While reminiscing about the historic moment during an interview on the Murder Master Music Show on Friday, November 17, Infamous Mobb member Big Twins shared a little-known fact about where the controversial photo was taken and how Jay got his hands on it. As it turns out, one of P's Queens allies was actually responsible for handing it over.

"If you look his grandmother up, his grandmother, that's the person where he was at, dancing. She's a famous person. She is super famous, his grandmother. Like, she teached people that went down in history. Like, they went to her school. Like, her school was number one in New York for awhile. You know what I mean?" Twins said. "Ashanti went there. That's the person that gave Jay-Z the picture ... She had the book because she went to the school with P."

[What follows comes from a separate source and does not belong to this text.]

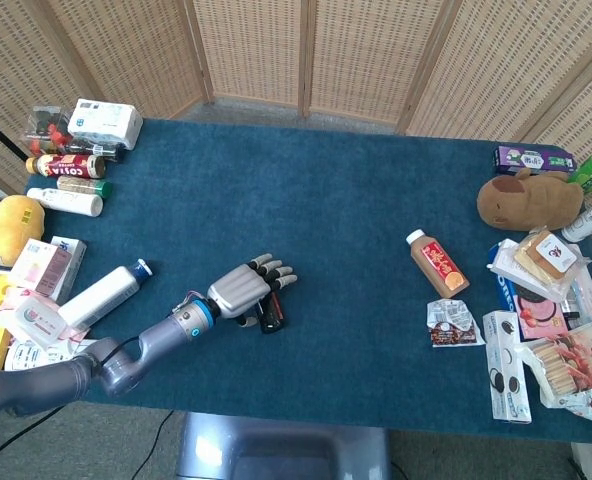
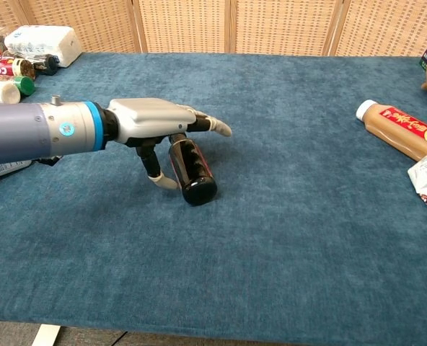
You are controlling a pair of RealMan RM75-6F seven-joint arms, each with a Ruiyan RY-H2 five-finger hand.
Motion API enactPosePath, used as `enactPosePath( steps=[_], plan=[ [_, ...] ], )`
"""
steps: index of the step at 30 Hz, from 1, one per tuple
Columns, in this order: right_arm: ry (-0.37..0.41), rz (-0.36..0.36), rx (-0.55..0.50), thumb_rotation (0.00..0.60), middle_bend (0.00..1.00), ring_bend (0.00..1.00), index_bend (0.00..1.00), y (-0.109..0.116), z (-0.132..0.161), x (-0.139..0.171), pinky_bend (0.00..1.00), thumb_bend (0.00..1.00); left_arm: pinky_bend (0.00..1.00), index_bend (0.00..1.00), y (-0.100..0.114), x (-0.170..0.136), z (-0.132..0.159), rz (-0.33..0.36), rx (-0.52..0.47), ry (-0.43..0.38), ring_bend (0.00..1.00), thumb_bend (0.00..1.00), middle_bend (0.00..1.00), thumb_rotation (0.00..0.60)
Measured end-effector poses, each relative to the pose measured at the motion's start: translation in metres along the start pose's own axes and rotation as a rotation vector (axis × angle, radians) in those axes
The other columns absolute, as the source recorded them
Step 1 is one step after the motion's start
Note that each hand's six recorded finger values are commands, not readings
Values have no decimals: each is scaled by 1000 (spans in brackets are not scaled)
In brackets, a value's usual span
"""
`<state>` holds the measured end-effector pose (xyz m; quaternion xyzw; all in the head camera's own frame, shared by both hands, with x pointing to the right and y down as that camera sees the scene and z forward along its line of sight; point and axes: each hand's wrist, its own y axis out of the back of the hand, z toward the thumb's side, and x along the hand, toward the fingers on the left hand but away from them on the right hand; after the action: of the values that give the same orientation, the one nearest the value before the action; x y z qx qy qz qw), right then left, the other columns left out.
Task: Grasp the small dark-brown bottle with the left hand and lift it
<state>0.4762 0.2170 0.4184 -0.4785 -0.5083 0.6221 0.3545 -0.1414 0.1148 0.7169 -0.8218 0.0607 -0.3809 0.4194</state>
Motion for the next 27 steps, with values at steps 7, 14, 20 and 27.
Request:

The correlation between Prodigy's attendance at the Bernice Johnson Cultural Arts Center and Ashanti being able to get Jay the photo, as a former student of the school makes perfect sense. As Twins noted, Prodigy (like Nas) indeed came from a family that was richly rooted in music history. His mother Frances Collins sang for the 60's group, The Crystals, and his father was jazz Hall-of-Famer Big Bud Johnson. The matriarch of the family was Bernice Johnson, herself. As a figure who worked alongside the great Ben Vereen and trained Diana Ross' children, there were surely some treasured portraits of some of music's greats lining the halls of her dance institution. And along with those photos, was the image of her own grandson, Albert "Prodigy" Johnson.

With Irv Gotti being somebody who had an intricate connection with Jay as an early Roc-A-Fella producer, it is clear to see how one thing could have lead to the other. During the podcast, Big Twins would blast the move by Irv, calling it "f**k boy s**t."